* PROMPT
Write out nothing but the lines from the first line of the entries below through the line with "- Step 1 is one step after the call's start"; no pictures go in.

* PROVIDED RECORDS
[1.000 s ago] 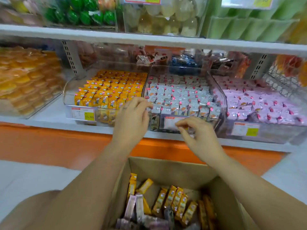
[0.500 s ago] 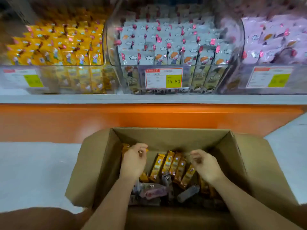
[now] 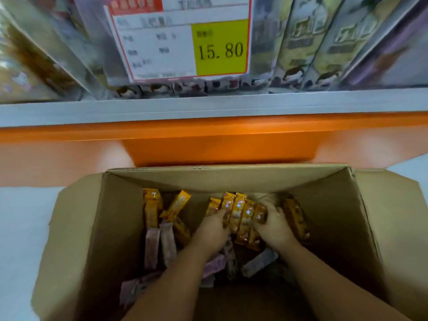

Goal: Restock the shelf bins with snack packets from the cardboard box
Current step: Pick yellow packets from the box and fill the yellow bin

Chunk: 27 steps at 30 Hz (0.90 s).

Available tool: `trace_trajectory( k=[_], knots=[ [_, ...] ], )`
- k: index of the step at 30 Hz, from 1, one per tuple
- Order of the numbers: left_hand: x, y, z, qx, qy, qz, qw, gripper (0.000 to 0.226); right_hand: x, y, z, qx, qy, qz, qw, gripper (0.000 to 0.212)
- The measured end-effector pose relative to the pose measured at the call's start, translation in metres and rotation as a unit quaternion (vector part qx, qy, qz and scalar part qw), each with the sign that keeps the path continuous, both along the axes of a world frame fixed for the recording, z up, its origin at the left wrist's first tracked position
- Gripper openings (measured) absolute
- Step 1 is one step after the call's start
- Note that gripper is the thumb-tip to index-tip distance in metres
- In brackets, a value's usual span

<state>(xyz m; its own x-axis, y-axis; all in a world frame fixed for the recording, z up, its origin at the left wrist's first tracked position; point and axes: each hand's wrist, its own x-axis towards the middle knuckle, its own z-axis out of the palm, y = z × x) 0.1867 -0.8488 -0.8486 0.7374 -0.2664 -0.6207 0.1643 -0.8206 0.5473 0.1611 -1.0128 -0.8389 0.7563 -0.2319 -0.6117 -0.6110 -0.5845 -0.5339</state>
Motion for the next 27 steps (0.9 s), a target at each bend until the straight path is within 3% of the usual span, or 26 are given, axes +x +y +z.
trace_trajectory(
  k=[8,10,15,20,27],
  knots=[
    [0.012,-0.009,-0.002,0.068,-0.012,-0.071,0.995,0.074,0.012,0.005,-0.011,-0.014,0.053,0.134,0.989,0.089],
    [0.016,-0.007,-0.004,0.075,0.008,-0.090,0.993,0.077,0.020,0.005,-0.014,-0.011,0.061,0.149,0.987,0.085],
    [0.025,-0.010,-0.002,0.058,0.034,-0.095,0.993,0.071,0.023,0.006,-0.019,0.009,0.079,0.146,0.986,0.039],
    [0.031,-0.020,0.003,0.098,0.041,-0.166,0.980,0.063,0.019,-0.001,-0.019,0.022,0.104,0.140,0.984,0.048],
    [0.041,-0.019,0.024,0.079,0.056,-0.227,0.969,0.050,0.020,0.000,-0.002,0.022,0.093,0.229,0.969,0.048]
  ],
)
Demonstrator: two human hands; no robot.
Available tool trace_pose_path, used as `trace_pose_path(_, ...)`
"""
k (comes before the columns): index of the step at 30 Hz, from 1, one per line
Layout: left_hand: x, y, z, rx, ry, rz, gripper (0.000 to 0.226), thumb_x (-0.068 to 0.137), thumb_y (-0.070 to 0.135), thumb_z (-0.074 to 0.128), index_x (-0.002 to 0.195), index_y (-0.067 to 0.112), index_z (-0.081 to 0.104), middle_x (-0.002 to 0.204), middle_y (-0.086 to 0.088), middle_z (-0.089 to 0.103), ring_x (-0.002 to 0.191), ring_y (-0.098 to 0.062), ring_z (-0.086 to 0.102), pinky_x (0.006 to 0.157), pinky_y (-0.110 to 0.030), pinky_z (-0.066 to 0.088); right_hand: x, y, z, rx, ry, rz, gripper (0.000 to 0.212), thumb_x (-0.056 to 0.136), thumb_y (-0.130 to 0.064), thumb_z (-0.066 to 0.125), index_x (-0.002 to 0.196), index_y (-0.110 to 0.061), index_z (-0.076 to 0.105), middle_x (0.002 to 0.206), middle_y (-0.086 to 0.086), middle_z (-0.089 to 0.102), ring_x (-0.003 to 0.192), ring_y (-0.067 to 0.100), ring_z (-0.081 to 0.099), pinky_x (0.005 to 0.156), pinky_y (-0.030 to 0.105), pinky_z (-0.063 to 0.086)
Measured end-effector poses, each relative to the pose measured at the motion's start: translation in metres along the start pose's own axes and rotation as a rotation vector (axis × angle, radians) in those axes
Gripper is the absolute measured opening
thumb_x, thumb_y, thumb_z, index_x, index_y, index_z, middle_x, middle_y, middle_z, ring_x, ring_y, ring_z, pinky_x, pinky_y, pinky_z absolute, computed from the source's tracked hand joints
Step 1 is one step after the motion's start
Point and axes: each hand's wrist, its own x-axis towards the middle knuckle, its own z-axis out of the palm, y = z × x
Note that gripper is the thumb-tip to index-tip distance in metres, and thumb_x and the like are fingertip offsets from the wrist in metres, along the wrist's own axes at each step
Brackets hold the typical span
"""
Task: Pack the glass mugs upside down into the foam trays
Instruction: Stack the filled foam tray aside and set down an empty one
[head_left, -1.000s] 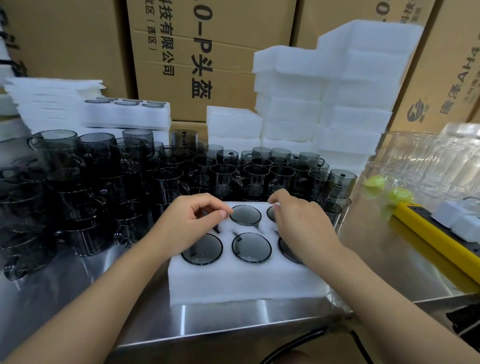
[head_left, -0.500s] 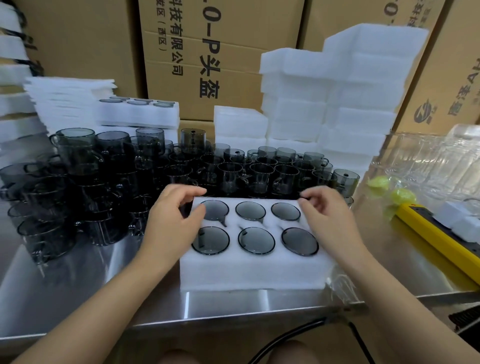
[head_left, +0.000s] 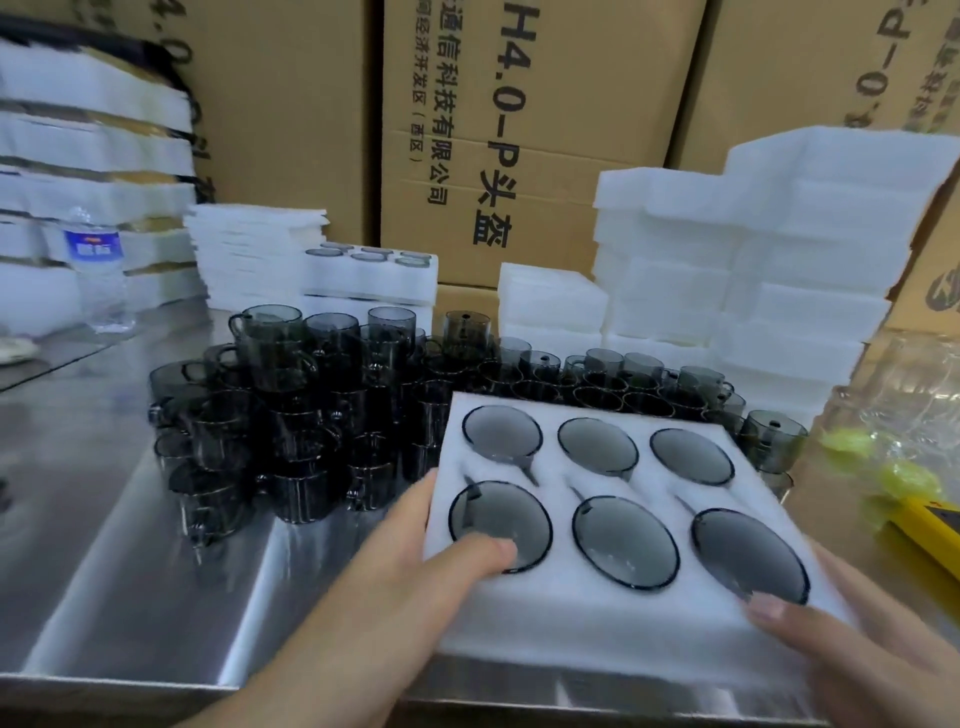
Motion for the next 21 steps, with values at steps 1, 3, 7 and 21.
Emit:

* EXERCISE SOLUTION
[1.000 s ago] 
[0.500 s ago] 
[now] 

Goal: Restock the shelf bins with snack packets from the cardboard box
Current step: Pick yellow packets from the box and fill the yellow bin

Chunk: 27 steps at 30 Hz (0.90 s).

Available tool: `trace_trajectory( k=[_], knots=[ [_, ...] ], )`
- k: index of the step at 30 Hz, from 1, one per tuple
- Order of the numbers: left_hand: x, y, z, qx, qy, qz, qw, gripper (0.000 to 0.226); right_hand: x, y, z, qx, qy, qz, qw, gripper (0.000 to 0.212)
- The measured end-effector pose relative to the pose measured at the call's start, translation in metres and rotation as a unit quaternion (vector part qx, qy, qz and scalar part qw), each with the sign that keeps the path continuous, both along the axes of a world frame fixed for the recording, z up, its origin at the left wrist's first tracked position
- Gripper openings (measured) absolute
- Step 1 is one step after the call's start

Nothing more is required for this answer.